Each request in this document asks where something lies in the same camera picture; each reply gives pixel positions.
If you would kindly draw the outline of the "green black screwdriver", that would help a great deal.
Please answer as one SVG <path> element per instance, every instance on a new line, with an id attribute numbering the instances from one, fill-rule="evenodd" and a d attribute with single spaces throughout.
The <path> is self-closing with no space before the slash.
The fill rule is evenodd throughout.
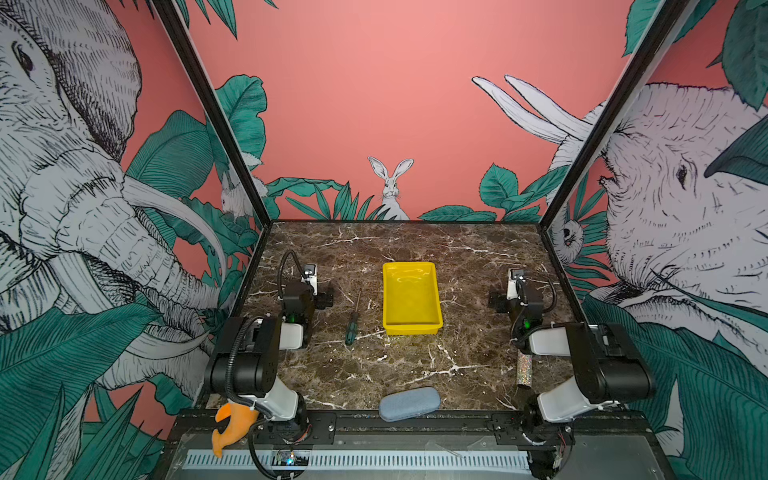
<path id="1" fill-rule="evenodd" d="M 345 331 L 344 343 L 346 346 L 354 344 L 358 333 L 358 321 L 359 321 L 359 303 L 361 299 L 362 291 L 358 292 L 354 308 L 349 316 L 348 324 Z"/>

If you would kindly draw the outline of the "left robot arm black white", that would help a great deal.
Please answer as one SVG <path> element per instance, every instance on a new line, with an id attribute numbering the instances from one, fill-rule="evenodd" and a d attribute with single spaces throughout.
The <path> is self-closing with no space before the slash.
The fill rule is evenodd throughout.
<path id="1" fill-rule="evenodd" d="M 217 449 L 246 437 L 252 427 L 287 444 L 311 433 L 303 396 L 278 376 L 280 354 L 309 346 L 315 313 L 333 305 L 334 289 L 295 280 L 283 293 L 279 315 L 231 317 L 220 332 L 204 374 L 205 388 L 226 400 L 215 413 L 217 422 L 228 422 L 213 432 Z"/>

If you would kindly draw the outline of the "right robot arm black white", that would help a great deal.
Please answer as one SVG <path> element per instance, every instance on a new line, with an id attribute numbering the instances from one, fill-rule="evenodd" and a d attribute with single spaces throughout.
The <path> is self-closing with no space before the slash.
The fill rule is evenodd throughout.
<path id="1" fill-rule="evenodd" d="M 559 386 L 530 396 L 522 408 L 520 429 L 532 445 L 545 445 L 577 417 L 650 398 L 655 380 L 626 329 L 617 323 L 592 325 L 573 321 L 544 322 L 556 306 L 544 304 L 542 292 L 520 271 L 512 271 L 504 291 L 492 291 L 488 306 L 511 322 L 511 343 L 524 357 L 562 357 L 573 375 Z"/>

EXERCISE DIRECTIONS:
The records are to be returned word for word, without any of their pictures.

TASK OUTPUT:
Each request in this document asks where something lies in the same camera picture; each reply gives pixel positions.
If you would kindly draw the outline of the "green black screwdriver", that would help a great deal.
Please answer as one SVG <path> element per instance, every instance on a new line, with an id attribute numbering the instances from one, fill-rule="evenodd" and a d attribute with single spaces throughout.
The <path> is self-closing with no space before the slash.
The fill rule is evenodd throughout.
<path id="1" fill-rule="evenodd" d="M 345 331 L 344 343 L 346 346 L 354 344 L 358 333 L 358 321 L 359 321 L 359 303 L 361 299 L 362 291 L 358 292 L 354 308 L 349 316 L 348 324 Z"/>

If you would kindly draw the outline of the "left robot arm black white", that would help a great deal.
Please answer as one SVG <path> element per instance, every instance on a new line, with an id attribute numbering the instances from one, fill-rule="evenodd" and a d attribute with single spaces throughout.
The <path> is self-closing with no space before the slash.
The fill rule is evenodd throughout.
<path id="1" fill-rule="evenodd" d="M 217 449 L 246 437 L 252 427 L 287 444 L 311 433 L 303 396 L 278 376 L 280 354 L 309 346 L 315 313 L 333 305 L 334 289 L 295 280 L 283 293 L 279 315 L 231 317 L 220 332 L 204 374 L 205 388 L 226 400 L 215 413 L 217 422 L 228 422 L 213 432 Z"/>

If you would kindly draw the outline of the "right robot arm black white", that would help a great deal.
Please answer as one SVG <path> element per instance, every instance on a new line, with an id attribute numbering the instances from one, fill-rule="evenodd" and a d attribute with single spaces throughout.
The <path> is self-closing with no space before the slash.
The fill rule is evenodd throughout.
<path id="1" fill-rule="evenodd" d="M 559 386 L 530 396 L 522 408 L 520 429 L 532 445 L 545 445 L 577 417 L 650 398 L 655 380 L 626 329 L 617 323 L 592 325 L 573 321 L 544 322 L 556 306 L 544 304 L 542 292 L 520 271 L 512 271 L 504 291 L 492 291 L 488 306 L 511 322 L 511 343 L 524 357 L 562 357 L 573 375 Z"/>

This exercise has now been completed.